Moreover, if \(k = \epsilon /\sigma\) we can replace \(\epsilon\) with \(k\sigma\) and obtain:

\[Pr[|X - E[X]| \geq k\sigma] \leq \frac{1}{k^2}\]

It is very useful to see what happen when we define a new random variable \(Y\) as the sample mean of \(X_1 \dots X_n\) other random variables (iid) indipendent and identically distributed: \(Y= \frac{1}{n}\sum_i^n X_i\). The expected value of \(Y\) is the same as the expected value of \(X\), but the variance is now linearly smaller in the number of samples:

\[E[Y] = \frac{1}{n} \sum_i^n E[X]\] \[Var[Y] = \frac{1}{n^2} \sum_i^n \text{Var}[X]\]

This allows us to obtain the following bound:

**Theorem C.5 (Chebyshev inequality for sample mean) **Let \(Y= \frac{1}{n}\sum_i^n X_i\). Then,

### C.3.3 (Weak) Law of large numbers

**Theorem C.6 ((Weak) Law of large numbers) **Let \(X_1, X_2, \dots, X_n\) be i.i.d random variables with a finite expected value \(X[X_i]=\mu \leq \infty\). Then, for any \(\epsilon > 0\), we have that:

\[\lim_{n\to +\infty} P\left( |\overline{X} - \mu | \geq \epsilon \right) = 0\]

### C.3.4 Chernoff bound

**Theorem C.7 (Chernoff bound) **Let \(X=\sum_i^n X_i\) where \(X_i =1\) with probability \(p_i\) and \(X_i=0\) with probability \((1-p_i)\), and all \(X_i\) are independent. Let \(\mu=E[X] = \sum_i^n p_i\). Then:

*Upper tail*: \(P(X \geq (1+\delta)\mu) \leq e^-\frac{\delta^2}{2+\delta}\mu\) for all \(\delta > 0\)*Lower tail*: \(P(X \leq (1-\delta)\mu) \leq e^{\mu\delta^2/2}\) for all \(0 \leq \delta \leq 1\)

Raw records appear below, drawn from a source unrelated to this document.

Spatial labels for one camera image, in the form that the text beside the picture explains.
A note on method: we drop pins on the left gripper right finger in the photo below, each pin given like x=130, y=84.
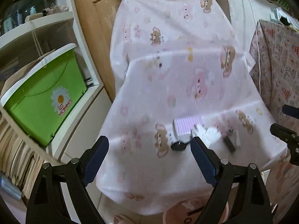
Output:
x=251, y=204

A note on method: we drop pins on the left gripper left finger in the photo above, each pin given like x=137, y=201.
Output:
x=47, y=204

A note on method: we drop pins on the white tissue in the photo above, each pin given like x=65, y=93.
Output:
x=213, y=135

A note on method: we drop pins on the black plastic spoon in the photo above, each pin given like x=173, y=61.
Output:
x=179, y=146

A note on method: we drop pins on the purple checkered tissue pack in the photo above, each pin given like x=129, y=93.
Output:
x=183, y=126

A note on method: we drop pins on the pink woven trash basket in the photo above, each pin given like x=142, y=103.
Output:
x=186, y=211

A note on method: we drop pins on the stacked books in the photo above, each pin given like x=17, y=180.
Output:
x=20, y=165

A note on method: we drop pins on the green plastic storage box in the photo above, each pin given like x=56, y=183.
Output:
x=41, y=99

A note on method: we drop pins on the pink cartoon bear sheet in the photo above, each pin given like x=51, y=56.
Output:
x=142, y=172

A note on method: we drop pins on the white shelf unit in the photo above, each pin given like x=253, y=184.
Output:
x=26, y=45

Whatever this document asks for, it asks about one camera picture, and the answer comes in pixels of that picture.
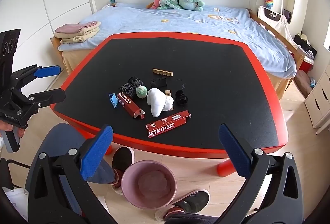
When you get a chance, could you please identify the blue binder clip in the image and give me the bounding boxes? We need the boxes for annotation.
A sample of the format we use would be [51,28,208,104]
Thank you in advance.
[108,93,119,108]

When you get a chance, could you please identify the black patterned sock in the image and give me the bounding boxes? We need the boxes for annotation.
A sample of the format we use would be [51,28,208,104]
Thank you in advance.
[119,76,145,99]

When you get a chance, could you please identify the red box end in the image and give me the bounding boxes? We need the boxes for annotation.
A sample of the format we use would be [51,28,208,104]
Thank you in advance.
[118,92,145,120]

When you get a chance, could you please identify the green white sock ball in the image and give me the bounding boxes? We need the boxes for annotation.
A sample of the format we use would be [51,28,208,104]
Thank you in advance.
[136,85,148,99]

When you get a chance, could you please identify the white tissue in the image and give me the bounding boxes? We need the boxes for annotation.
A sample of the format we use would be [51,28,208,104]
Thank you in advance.
[147,88,174,117]

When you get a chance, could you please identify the red box lettered BOX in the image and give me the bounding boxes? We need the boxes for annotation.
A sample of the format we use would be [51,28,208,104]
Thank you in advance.
[145,110,191,138]

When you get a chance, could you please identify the black small box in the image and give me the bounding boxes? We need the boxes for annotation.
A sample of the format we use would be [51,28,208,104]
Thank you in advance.
[151,77,167,88]

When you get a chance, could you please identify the long wooden notched block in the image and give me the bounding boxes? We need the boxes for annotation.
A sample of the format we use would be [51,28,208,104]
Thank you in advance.
[152,68,173,77]

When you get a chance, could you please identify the black fuzzy scrunchie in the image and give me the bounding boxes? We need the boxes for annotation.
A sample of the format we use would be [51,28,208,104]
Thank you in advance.
[175,90,189,107]

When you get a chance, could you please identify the wooden clothespin piece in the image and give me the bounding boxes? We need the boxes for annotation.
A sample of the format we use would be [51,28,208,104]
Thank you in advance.
[165,90,173,111]

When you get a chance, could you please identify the person left hand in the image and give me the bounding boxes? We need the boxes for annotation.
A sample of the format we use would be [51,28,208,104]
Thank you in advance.
[0,121,25,137]

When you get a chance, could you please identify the person blue trouser leg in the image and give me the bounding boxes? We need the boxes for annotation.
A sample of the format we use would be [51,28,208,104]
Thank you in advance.
[24,123,115,217]

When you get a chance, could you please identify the folded pink beige blankets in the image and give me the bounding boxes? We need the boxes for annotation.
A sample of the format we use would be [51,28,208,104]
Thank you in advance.
[54,21,101,43]

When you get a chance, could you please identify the left black slipper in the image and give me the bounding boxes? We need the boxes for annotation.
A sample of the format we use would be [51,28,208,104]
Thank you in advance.
[111,146,135,195]

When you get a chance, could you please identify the black slipper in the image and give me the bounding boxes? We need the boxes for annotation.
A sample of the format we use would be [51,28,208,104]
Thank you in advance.
[111,146,135,195]
[154,189,210,222]

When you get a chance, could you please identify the right black slipper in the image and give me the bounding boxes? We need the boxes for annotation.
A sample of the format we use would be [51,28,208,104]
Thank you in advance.
[154,189,210,222]

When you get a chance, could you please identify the white drawer cabinet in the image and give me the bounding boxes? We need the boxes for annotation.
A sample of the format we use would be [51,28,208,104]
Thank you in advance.
[304,65,330,135]

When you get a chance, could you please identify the bed with blue sheet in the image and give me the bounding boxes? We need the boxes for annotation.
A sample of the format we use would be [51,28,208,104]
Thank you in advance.
[50,3,305,99]

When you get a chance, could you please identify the red black table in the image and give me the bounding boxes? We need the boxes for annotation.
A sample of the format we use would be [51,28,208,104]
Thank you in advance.
[52,32,289,176]

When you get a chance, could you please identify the white tote bag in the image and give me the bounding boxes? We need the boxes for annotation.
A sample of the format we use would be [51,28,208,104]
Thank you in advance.
[257,6,293,43]

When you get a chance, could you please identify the rainbow bag hanging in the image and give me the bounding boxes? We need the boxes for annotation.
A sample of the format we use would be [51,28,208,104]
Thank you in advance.
[265,0,274,9]

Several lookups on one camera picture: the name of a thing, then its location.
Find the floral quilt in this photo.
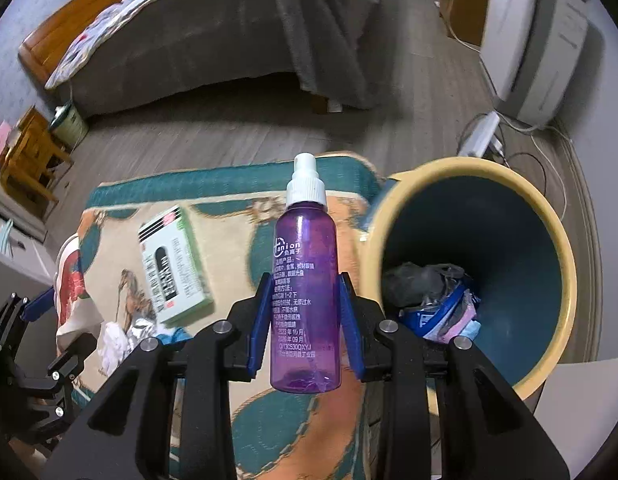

**Theorem C.8 (Chernoff bound) **Suppose \(X_1, \dots, X_t\) are independent random variables taking values in \(\{0,1\}\). Let \(M_t= (X_1 + \dots X_t)/t\) denote their average value. Then for any \(0 < \epsilon < 1\),

- (Multiplicative) \(Pr[M_t - \mu \leq -\epsilon \mu] \leq exp^{-\frac{t\mu\epsilon^2}{2}}\) and \(Pr[M_t - \mu \geq \epsilon \mu] \leq exp^{-\frac{t\mu\epsilon^2}{3}}\)
- (Additive) \(Pr[M_t - \mu \leq -\epsilon ] \leq exp^{-2t\epsilon^2}\) and \(Pr[M_t - \mu \geq \epsilon ] \leq exp^{-2t\epsilon^2}\)

### C.3.5 Hoeffding inequality

**Lemma C.2 (Hoeffding inequality)**Let \(X_1,\ldots,X_k\) be independent random variables bounded by the interval \([a, b]\). Define the empirical mean of these variables by \(\overline{X} = \frac{1}{k} (X_1+\cdots+X_k)\), then \[ Pr(|\overline{X} - \mathbb{E}[X]|\leq \epsilon) \geq 1-2 \exp\left(-\frac{2k\epsilon^2}{b-a} \right). \] Consequently, if \(k\geq (b-a)\epsilon^{-2}\log(2/\eta)\), then \(\overline{X}\) provides an \(\epsilon\)-approximation of \(\mathbb{E}[X]\) with probability at least \(1-\eta\).